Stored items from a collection
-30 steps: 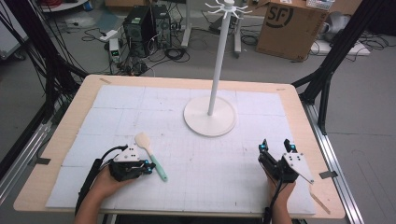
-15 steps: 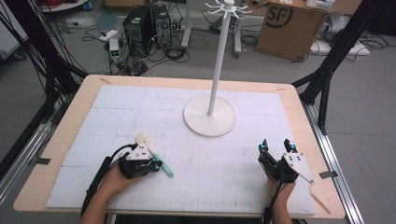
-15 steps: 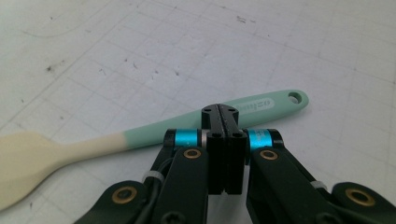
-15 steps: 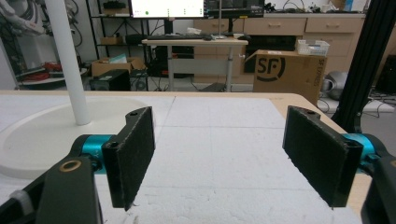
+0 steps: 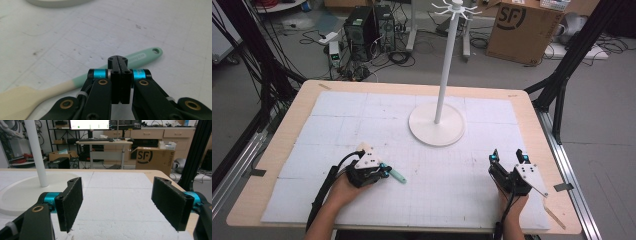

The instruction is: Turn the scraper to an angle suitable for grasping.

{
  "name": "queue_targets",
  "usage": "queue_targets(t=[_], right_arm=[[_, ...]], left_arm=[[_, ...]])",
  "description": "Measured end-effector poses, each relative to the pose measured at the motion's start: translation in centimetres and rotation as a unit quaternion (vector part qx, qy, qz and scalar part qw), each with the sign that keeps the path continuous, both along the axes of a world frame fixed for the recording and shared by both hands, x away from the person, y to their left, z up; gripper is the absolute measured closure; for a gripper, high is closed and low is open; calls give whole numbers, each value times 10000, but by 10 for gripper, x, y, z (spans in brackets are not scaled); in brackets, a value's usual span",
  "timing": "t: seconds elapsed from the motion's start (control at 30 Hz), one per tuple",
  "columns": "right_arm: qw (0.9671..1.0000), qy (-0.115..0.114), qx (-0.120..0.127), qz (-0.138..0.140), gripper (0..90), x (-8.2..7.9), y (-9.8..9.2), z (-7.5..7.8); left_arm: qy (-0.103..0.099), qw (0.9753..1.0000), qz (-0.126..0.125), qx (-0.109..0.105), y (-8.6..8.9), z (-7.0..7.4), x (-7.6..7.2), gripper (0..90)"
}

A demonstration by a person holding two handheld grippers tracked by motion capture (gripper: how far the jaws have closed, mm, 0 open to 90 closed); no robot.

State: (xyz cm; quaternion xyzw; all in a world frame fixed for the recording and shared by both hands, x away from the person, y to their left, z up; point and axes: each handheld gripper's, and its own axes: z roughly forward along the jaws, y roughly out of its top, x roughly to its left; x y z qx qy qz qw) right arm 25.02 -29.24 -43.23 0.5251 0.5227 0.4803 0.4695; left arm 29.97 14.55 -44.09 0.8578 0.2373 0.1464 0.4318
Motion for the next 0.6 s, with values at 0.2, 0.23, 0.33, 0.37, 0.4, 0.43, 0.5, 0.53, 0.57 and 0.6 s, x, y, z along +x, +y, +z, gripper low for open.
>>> queue_targets(t=[0.2, 0.23, 0.33, 0.37, 0.4, 0.43, 0.5, 0.53, 0.57, 0.6], right_arm=[[10000, 13, -17, 8, 243, 0, 0, 0], [10000, 20, -15, 3, 243, 0, 0, 0], [10000, 8, -22, -10, 243, 0, 0, 0], [10000, 13, -33, -6, 243, 0, 0, 0], [10000, 4, -38, -5, 243, 0, 0, 0], [10000, 7, -36, -6, 244, 0, 0, 0], [10000, 11, -17, 3, 245, 0, 0, 0], [10000, 5, -26, 7, 245, 0, 0, 0], [10000, 3, -32, 9, 245, 0, 0, 0], [10000, 7, -34, 14, 245, 0, 0, 0]], left_arm=[[40, 9974, 652, -304, 15, 4, 11, 898], [66, 9970, 721, -283, 16, 3, 14, 898], [145, 9953, 933, -225, 18, -1, 21, 898], [165, 9945, 1001, -241, 18, -2, 23, 898], [162, 9942, 1034, -252, 19, -1, 25, 898], [145, 9934, 1103, -292, 20, 0, 27, 898], [206, 9916, 1214, -401, 21, 1, 31, 898], [263, 9909, 1257, -405, 22, 0, 33, 898], [306, 9900, 1316, -402, 22, 0, 34, 898], [364, 9895, 1351, -374, 23, -1, 36, 898]])
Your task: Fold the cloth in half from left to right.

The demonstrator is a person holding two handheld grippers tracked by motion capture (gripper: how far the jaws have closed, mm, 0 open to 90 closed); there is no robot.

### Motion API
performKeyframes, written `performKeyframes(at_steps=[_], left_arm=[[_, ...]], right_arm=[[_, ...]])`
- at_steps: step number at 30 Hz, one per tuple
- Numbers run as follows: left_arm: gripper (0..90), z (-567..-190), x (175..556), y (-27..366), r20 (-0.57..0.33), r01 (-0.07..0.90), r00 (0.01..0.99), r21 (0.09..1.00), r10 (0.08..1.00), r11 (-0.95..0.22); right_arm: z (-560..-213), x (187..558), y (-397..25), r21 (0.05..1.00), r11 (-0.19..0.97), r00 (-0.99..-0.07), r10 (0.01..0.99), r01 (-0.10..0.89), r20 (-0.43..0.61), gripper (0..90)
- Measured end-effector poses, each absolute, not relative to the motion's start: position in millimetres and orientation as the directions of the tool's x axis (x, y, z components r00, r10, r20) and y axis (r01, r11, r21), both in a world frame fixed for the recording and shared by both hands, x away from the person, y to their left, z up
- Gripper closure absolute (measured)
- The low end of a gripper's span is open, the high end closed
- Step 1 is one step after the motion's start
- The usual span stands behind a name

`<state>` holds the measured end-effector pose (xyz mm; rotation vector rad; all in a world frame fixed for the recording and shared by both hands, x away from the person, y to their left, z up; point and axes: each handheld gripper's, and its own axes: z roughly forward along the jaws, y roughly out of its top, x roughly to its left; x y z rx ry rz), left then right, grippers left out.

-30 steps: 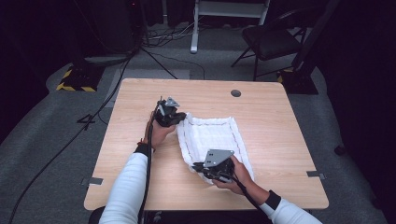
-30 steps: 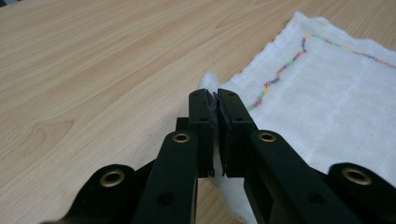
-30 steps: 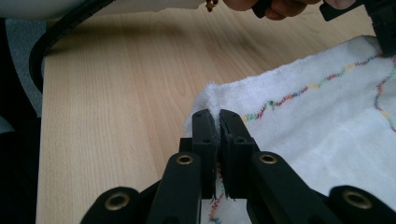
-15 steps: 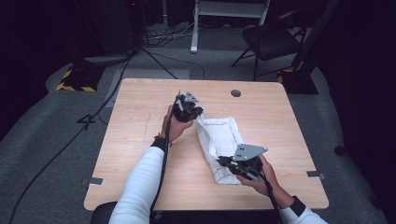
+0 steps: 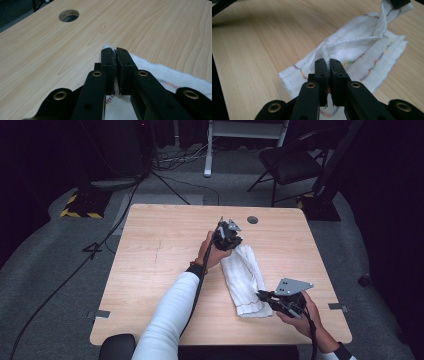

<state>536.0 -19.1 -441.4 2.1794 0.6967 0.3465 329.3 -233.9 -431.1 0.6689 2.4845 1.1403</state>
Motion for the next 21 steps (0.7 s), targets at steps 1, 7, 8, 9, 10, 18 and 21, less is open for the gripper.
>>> performKeyframes(at_steps=[1, 7, 8, 9, 10, 18, 21], left_arm=[[84.9, -443, 537, -24, 0.014, 0.368, 0.810, 0.767, 0.587, -0.525], [66.7, -455, 540, -44, 0.004, 0.414, 0.785, 0.740, 0.620, -0.530], [62.4, -456, 539, -44, -0.007, 0.414, 0.791, 0.743, 0.612, -0.526], [56.7, -456, 539, -44, -0.007, 0.414, 0.791, 0.743, 0.612, -0.526], [48.4, -456, 534, -42, -0.015, 0.416, 0.796, 0.740, 0.606, -0.529], [26.8, -446, 489, -11, 0.007, 0.351, 0.852, 0.734, 0.523, -0.582], [24.6, -446, 465, -3, -0.003, 0.316, 0.890, 0.726, 0.456, -0.611]], right_arm=[[-433, 329, -237, 0.769, 0.574, -0.834, 0.544, 0.283, -0.099, 85.3], [-442, 330, -252, 0.746, 0.574, -0.802, 0.590, 0.338, -0.091, 75.6], [-444, 330, -254, 0.740, 0.577, -0.797, 0.597, 0.346, -0.093, 70.7], [-446, 330, -256, 0.736, 0.576, -0.788, 0.608, 0.355, -0.096, 65.5], [-448, 331, -258, 0.731, 0.577, -0.780, 0.617, 0.364, -0.099, 61.8], [-446, 337, -278, 0.753, 0.525, -0.749, 0.659, 0.397, -0.064, 47.8], [-447, 341, -283, 0.754, 0.522, -0.745, 0.664, 0.398, -0.065, 47.0]])
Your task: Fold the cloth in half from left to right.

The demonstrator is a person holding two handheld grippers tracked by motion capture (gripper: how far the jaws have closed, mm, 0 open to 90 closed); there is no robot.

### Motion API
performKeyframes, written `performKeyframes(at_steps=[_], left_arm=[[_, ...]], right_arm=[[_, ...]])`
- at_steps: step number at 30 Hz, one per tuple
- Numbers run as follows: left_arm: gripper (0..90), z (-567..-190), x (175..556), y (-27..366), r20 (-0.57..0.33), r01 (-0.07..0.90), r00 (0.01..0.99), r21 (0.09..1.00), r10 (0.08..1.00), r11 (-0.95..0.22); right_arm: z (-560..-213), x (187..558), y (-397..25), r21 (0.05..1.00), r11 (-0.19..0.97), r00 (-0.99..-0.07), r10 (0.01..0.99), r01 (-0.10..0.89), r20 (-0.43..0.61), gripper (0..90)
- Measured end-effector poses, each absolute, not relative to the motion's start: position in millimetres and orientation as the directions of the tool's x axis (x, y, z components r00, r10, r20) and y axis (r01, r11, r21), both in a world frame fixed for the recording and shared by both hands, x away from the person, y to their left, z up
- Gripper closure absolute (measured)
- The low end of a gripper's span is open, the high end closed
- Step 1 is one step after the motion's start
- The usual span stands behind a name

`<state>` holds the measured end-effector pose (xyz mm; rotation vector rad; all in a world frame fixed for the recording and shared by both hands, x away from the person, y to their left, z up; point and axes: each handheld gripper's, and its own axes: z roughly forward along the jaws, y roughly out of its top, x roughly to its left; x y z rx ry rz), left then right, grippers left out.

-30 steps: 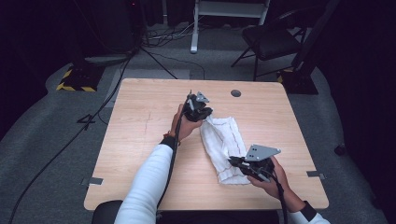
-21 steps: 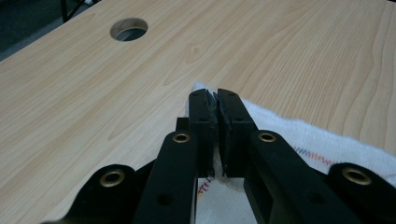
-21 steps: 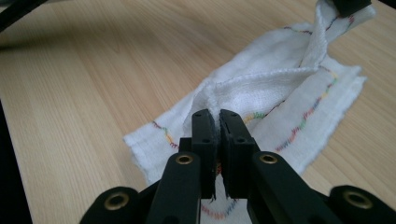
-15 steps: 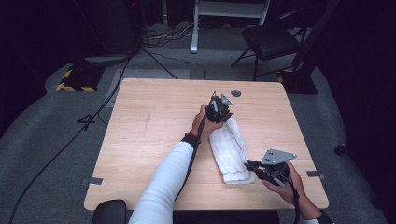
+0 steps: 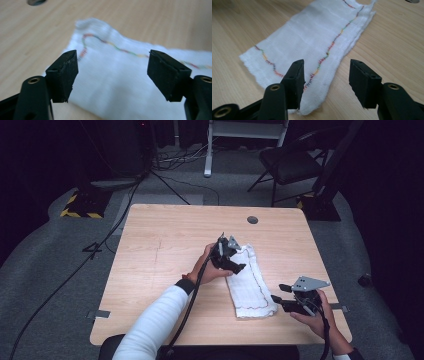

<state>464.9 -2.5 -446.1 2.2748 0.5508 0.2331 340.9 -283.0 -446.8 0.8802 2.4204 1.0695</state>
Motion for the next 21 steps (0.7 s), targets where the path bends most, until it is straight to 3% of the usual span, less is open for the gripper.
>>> performKeyframes(at_steps=[6, 10, 14, 21], left_arm=[[24.7, -456, 416, -6, 0.023, 0.214, 0.947, 0.697, 0.320, -0.684], [25.0, -459, 399, -10, 0.014, 0.192, 0.960, 0.694, 0.280, -0.694], [29.6, -473, 377, -11, 0.060, 0.136, 0.973, 0.634, 0.223, -0.761], [31.3, -488, 374, 8, 0.002, 0.183, 0.972, 0.613, 0.234, -0.769]], right_arm=[[-457, 350, -287, 0.711, 0.564, -0.740, 0.666, 0.419, -0.092, 44.8], [-464, 354, -290, 0.701, 0.566, -0.741, 0.667, 0.434, -0.080, 44.3], [-475, 356, -287, 0.664, 0.611, -0.767, 0.636, 0.430, -0.089, 42.8], [-482, 351, -274, 0.634, 0.659, -0.803, 0.588, 0.406, -0.097, 41.6]])
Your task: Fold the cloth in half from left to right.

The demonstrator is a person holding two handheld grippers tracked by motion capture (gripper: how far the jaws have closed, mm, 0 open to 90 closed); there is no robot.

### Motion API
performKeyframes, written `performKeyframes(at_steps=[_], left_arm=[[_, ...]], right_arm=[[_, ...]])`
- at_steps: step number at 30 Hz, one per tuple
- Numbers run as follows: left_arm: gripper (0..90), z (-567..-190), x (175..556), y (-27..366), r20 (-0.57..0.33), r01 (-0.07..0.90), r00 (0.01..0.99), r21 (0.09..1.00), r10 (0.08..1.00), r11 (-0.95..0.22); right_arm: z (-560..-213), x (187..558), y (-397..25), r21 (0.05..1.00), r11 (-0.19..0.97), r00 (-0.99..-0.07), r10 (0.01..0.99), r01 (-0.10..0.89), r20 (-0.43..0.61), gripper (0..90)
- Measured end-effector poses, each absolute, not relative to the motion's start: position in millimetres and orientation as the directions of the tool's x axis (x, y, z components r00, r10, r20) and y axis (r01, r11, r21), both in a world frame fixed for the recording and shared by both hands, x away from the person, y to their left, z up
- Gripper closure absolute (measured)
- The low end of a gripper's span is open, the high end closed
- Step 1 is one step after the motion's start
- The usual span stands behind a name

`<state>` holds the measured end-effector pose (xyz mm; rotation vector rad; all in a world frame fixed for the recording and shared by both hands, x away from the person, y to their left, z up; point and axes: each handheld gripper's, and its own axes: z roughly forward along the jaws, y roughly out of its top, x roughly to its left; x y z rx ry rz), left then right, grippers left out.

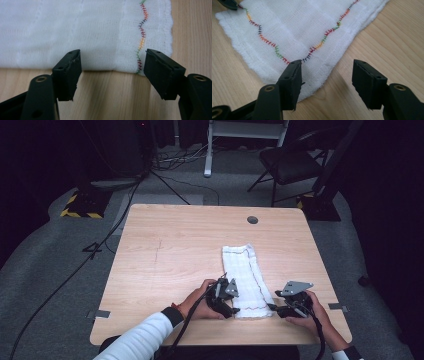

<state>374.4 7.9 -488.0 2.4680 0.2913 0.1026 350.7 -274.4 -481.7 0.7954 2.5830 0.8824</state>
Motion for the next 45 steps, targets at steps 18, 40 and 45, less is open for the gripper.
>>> performKeyframes(at_steps=[18, 40, 45], left_arm=[[26.9, -475, 368, 32, -0.022, 0.215, 0.959, 0.703, 0.282, -0.678], [26.4, -487, 349, 35, 0.017, 0.215, 0.958, 0.620, 0.287, -0.754], [22.0, -475, 363, 42, -0.010, 0.236, 0.952, 0.657, 0.305, -0.716]], right_arm=[[-483, 337, -254, 0.623, 0.677, -0.817, 0.567, 0.391, -0.103, 43.4], [-480, 324, -242, 0.625, 0.684, -0.859, 0.510, 0.377, -0.040, 33.9], [-465, 333, -249, 0.671, 0.641, -0.843, 0.535, 0.372, -0.044, 33.3]])
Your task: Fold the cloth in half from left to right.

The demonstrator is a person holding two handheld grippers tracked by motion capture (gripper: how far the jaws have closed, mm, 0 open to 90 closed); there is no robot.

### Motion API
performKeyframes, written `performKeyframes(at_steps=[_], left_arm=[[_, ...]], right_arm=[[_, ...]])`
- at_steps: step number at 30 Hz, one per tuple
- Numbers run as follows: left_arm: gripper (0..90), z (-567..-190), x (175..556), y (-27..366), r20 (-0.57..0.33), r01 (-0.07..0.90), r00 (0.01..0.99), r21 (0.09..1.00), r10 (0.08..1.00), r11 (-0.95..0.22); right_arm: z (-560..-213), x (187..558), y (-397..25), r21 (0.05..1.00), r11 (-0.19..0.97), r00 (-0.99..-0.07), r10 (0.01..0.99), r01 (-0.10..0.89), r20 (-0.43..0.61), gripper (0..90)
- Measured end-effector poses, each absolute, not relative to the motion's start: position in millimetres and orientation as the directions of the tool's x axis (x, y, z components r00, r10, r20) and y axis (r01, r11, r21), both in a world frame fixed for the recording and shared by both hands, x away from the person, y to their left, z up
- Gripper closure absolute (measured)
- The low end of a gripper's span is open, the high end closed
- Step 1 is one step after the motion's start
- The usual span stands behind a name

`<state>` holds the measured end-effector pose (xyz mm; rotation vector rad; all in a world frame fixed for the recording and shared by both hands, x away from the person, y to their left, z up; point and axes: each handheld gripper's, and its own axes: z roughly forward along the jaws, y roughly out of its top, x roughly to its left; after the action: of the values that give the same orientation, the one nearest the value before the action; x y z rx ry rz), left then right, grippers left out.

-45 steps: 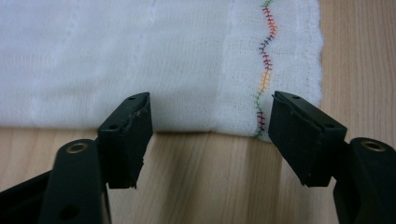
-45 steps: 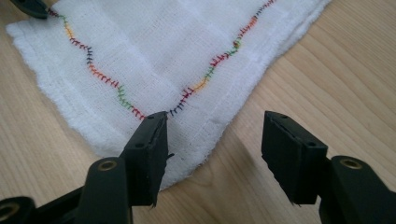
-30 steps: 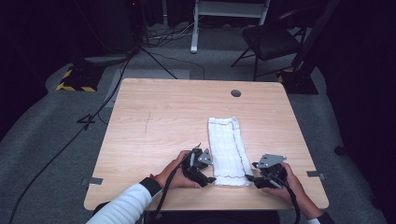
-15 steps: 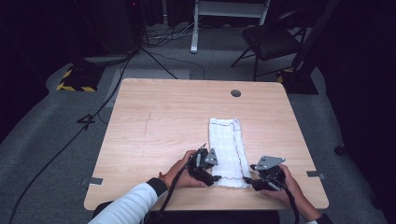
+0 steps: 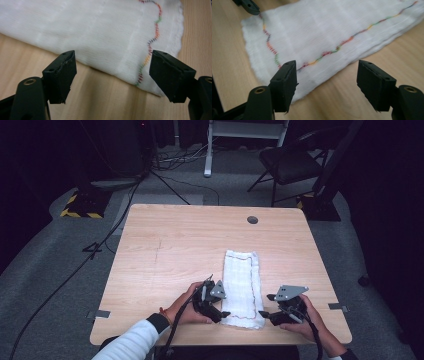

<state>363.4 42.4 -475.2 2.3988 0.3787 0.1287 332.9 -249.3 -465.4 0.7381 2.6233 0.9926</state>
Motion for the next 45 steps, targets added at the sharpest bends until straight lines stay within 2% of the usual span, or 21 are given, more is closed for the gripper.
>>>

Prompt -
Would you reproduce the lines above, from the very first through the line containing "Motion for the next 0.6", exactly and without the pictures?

Problem solution -
-30 steps: 
-15 steps: 
-15 steps: 
-15 steps: 
+0 steps: 

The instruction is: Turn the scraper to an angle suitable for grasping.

{
  "name": "queue_targets",
  "usage": "queue_targets(t=[_], right_arm=[[_, ...]], left_arm=[[_, ...]])",
  "description": "Measured end-effector poses, each relative to the pose measured at the motion's start: translation in centimetres and rotation as a unit quaternion (vector part qx, qy, qz and scalar part qw), each with the sign that keeps the path continuous, both along the axes of a world frame fixed for the recording and shared by both hands, x away from the person, y to their left, z up; gripper is the absolute measured closure; for a gripper, high is closed and low is open; calls give whole numbers, each value times 10000, but by 10 for gripper, x, y, z (spans in brackets are not scaled); in brackets, a value's usual span",
  "timing": "t: seconds elapsed from the motion's start (control at 30 Hz), one per tuple",
  "columns": "right_arm: qw (0.9671..1.0000), qy (-0.115..0.114), qx (-0.120..0.127), qz (-0.138..0.140), gripper (0..90), x (-8.2..7.9), y (-9.8..9.2), z (-7.5..7.8); left_arm: qy (-0.103..0.099), qw (0.9753..1.0000), qz (-0.126..0.125), qx (-0.109..0.105), y (-8.6..8.9), z (-7.0..7.4), x (-7.6..7.2), gripper (0..90)"
}

A demonstration by a person holding two handheld grippers tracked by motion capture (gripper: how far the jaws have closed, mm, 0 open to 90 closed); no robot.

State: (xyz cm; quaternion xyzw; all in a world frame fixed for the recording and shared by both hands, x away from the person, y to their left, z up; point and axes: each handheld gripper's, and its own axes: z roughly forward along the jaws, y roughly out of its top, x roughly to its left; x y z qx qy qz qw) right arm 25.02 -29.24 -43.23 0.5251 0.5227 0.4803 0.4695; left arm 29.97 14.55 -44.09 0.8578 0.2373 0.1464 0.4318
Motion for the next 0.6 s, with values at 0.2, 0.23, 0.33, 0.37, 0.4, 0.43, 0.5, 0.53, 0.57 and 0.6 s, x, y, z along +x, +y, +z, gripper low for open.

No further output is required for this answer.